Every line of the listing that contains the word "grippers" is to be copied out.

--- RECORDED INFORMATION Enclosed Below ---

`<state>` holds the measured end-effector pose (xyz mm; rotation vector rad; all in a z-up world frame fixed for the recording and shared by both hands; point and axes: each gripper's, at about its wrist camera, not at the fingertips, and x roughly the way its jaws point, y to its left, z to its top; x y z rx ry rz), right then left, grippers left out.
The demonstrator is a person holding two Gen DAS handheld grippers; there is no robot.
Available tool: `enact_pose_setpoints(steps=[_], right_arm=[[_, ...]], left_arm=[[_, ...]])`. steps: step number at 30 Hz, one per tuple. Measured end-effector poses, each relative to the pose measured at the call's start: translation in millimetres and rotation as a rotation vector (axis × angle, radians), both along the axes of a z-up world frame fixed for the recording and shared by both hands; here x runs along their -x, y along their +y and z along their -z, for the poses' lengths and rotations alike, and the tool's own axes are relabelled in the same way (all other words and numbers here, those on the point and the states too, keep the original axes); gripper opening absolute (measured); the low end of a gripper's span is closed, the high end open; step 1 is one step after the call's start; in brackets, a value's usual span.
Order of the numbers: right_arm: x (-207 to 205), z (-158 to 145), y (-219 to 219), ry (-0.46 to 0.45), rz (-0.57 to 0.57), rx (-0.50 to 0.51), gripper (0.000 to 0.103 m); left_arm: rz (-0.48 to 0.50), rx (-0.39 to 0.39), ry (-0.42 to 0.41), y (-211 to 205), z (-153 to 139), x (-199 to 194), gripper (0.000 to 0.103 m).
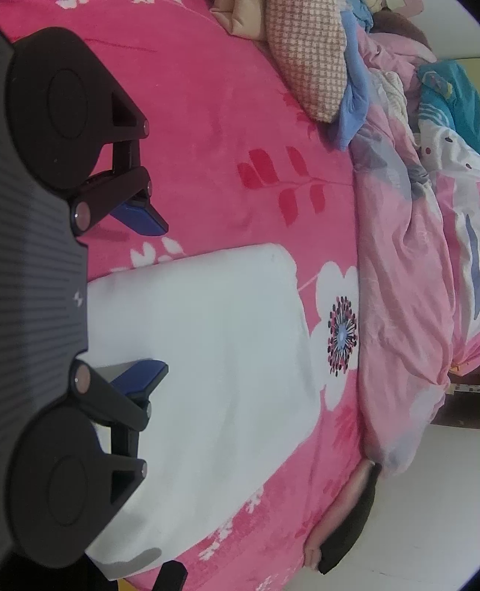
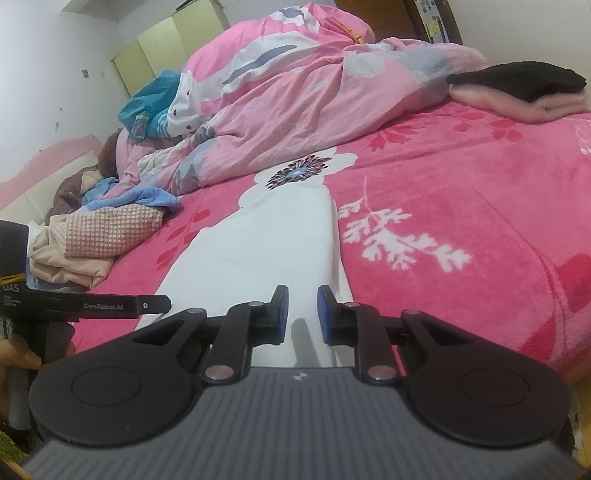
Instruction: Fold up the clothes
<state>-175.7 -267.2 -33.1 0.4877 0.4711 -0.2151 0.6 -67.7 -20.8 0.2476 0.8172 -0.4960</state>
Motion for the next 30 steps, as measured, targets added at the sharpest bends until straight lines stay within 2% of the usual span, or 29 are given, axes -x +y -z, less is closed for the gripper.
enact_pose_setpoints(steps=[3, 12, 16, 20, 24, 25, 30], right_arm=[[-3.7, -2.6, 1.3, -0.002, -0.011, 0.015, 0.017], [-31.6, -3.1, 8.0, 0.023, -0.072, 0.067, 0.017], [-42.5, 2.4, 17.0, 0.064, -0.094, 0.137, 0.017], [-44.0, 8.6, 25.6, 0.110, -0.121, 0.246, 0.016], [-39.7, 1.4, 25.2, 0.137, -0.093, 0.338, 0.019], [-38.3, -0.4, 20.8, 0.135, -0.081, 0.329, 0.021], [-36.0, -2.6, -18.9, 0.097, -0.061, 0.108, 0.033]], left_arm=[[-0.009, -0.021, -0.007, -4.1, 1.8, 0.2, 0.082], [-0.018, -0.051, -0.024, -11.5, 2.5, 1.6, 0.084], [-0.014, -0.056, -0.026, -12.1, 2.5, 0.9, 0.084], [-0.013, -0.057, -0.024, -12.5, 2.9, -0.2, 0.084], [-0.012, -0.058, -0.024, -12.9, 2.7, -0.7, 0.085], [-0.012, -0.059, -0.024, -13.3, 2.8, -0.6, 0.085], [-0.009, -0.066, -0.029, -14.3, 3.1, 0.7, 0.085]])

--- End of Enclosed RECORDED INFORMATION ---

### SOLUTION FOR THIS PROBLEM
`<state>` holds the measured end-effector pose (xyz mm; rotation vector rad; all in a z-up world frame fixed for the recording and shared by both hands; point and axes: each gripper's, at about its wrist camera, not at the fingertips, and x roughly the way its jaws point, y to its left, z to its top; x y z rx ry rz), right then left, grippers left out.
The demonstrator is a person holding two Gen DAS handheld grippers; there is no robot.

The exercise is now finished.